+++ THE DATA +++

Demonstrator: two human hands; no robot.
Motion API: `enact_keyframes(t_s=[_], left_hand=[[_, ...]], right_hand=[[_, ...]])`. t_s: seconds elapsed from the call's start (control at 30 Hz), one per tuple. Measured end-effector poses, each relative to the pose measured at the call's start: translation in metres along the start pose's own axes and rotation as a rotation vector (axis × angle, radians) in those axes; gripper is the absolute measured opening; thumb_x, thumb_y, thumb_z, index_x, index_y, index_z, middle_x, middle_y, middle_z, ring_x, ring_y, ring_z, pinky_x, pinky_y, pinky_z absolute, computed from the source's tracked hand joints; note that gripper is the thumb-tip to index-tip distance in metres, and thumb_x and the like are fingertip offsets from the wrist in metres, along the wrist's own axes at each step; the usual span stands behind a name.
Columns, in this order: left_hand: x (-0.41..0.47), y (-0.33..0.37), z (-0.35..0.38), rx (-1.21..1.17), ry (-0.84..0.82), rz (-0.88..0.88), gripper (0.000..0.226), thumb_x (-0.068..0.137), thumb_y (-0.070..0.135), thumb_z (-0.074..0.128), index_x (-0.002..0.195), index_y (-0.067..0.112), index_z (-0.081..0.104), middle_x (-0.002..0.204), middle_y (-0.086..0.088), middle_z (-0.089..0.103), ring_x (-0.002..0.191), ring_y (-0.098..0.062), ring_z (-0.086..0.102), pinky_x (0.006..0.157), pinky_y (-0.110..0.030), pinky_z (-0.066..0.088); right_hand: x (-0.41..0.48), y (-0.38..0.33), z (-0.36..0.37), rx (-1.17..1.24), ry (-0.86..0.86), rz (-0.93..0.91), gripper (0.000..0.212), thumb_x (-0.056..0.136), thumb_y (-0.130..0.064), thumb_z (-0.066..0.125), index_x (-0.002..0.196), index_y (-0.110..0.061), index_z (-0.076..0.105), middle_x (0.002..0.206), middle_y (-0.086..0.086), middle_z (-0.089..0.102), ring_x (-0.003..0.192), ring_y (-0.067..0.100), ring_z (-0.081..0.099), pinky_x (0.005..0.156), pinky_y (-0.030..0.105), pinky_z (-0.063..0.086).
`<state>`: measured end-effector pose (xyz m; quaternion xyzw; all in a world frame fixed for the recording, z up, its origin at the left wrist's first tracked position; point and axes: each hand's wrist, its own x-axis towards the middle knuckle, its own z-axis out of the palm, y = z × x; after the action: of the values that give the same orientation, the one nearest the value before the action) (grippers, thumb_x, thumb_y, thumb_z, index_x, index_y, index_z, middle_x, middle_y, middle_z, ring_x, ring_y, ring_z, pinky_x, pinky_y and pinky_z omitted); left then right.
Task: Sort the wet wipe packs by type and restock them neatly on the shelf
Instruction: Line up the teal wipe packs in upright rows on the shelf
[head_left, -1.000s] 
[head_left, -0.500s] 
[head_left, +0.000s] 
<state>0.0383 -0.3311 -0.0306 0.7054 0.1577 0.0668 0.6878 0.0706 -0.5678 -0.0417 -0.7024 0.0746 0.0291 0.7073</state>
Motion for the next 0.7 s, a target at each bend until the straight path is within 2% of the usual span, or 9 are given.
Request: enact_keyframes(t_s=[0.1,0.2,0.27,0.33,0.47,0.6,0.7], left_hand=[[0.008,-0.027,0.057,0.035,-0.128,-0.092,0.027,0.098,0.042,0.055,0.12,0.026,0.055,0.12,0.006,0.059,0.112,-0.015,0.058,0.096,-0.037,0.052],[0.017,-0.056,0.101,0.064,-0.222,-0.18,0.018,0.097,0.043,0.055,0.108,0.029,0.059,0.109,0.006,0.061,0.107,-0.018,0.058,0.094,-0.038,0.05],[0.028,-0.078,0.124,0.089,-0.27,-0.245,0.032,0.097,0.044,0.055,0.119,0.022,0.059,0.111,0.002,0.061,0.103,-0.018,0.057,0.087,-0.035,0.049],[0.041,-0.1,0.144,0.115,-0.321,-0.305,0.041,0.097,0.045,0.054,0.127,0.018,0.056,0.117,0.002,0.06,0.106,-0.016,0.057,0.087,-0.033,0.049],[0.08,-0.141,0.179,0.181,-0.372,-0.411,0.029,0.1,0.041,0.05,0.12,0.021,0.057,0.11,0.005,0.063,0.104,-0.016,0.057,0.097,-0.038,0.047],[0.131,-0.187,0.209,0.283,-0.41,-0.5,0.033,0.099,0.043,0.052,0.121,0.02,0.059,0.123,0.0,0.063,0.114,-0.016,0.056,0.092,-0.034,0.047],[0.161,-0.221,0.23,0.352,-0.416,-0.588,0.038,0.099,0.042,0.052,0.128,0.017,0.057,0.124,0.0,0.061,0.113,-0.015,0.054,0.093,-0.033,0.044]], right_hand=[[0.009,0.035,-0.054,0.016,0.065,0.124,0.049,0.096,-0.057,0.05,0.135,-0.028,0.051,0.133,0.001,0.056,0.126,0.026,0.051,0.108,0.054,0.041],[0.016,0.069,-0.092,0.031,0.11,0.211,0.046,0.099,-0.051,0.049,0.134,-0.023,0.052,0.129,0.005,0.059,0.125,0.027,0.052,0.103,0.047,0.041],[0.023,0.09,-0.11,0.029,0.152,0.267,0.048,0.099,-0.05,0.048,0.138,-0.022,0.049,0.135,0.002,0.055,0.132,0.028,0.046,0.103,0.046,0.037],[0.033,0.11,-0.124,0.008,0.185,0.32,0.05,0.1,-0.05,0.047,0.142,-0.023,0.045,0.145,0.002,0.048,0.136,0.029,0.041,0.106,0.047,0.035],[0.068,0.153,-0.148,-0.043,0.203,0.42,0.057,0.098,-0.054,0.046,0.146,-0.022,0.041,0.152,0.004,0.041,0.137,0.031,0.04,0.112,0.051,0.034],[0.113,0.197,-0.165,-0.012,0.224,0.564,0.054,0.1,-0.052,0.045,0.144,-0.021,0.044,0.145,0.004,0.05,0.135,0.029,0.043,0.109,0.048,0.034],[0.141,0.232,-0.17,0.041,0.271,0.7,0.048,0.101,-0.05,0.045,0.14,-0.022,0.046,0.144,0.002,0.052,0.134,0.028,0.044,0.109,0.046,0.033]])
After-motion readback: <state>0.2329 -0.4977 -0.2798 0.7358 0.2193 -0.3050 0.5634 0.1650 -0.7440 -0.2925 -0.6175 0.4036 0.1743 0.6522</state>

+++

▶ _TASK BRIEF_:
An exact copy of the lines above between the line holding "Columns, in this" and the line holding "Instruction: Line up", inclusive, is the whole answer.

▶ _OUTPUT OF THE TASK_:
Columns, in this order: left_hand: x (-0.41..0.47), y (-0.33..0.37), z (-0.35..0.38), rx (-1.21..1.17), ry (-0.84..0.82), rz (-0.88..0.88), gripper (0.000..0.226), thumb_x (-0.068..0.137), thumb_y (-0.070..0.135), thumb_z (-0.074..0.128), index_x (-0.002..0.195), index_y (-0.067..0.112), index_z (-0.081..0.104), middle_x (-0.002..0.204), middle_y (-0.086..0.088), middle_z (-0.089..0.103), ring_x (-0.002..0.191), ring_y (-0.098..0.062), ring_z (-0.086..0.102), pinky_x (0.006..0.157), pinky_y (-0.110..0.030), pinky_z (-0.066..0.088); right_hand: x (-0.41..0.48), y (-0.38..0.33), z (-0.36..0.37), rx (-1.17..1.24), ry (-0.86..0.86), rz (-0.93..0.91), gripper (0.000..0.212), thumb_x (-0.056..0.136), thumb_y (-0.130..0.064), thumb_z (-0.066..0.125), index_x (-0.002..0.196), index_y (-0.110..0.061), index_z (-0.076..0.105), middle_x (0.002..0.206), middle_y (-0.086..0.086), middle_z (-0.089..0.102), ring_x (-0.003..0.192), ring_y (-0.067..0.100), ring_z (-0.081..0.099), pinky_x (0.005..0.156), pinky_y (-0.030..0.105), pinky_z (-0.063..0.086).
`<state>`: measured end-effector pose (xyz m; quaternion xyzw; all in a world frame fixed for the recording, z up, its origin at the left wrist's first tracked position; point and axes: each hand's wrist, its own x-axis towards the middle knuckle, its own z-axis out of the palm, y = z × x; after the action: of the values that give the same orientation, the one nearest the value before the action) (grippers, thumb_x, thumb_y, thumb_z, index_x, index_y, index_z, middle_x, middle_y, middle_z, ring_x, ring_y, ring_z, pinky_x, pinky_y and pinky_z omitted); left then right.
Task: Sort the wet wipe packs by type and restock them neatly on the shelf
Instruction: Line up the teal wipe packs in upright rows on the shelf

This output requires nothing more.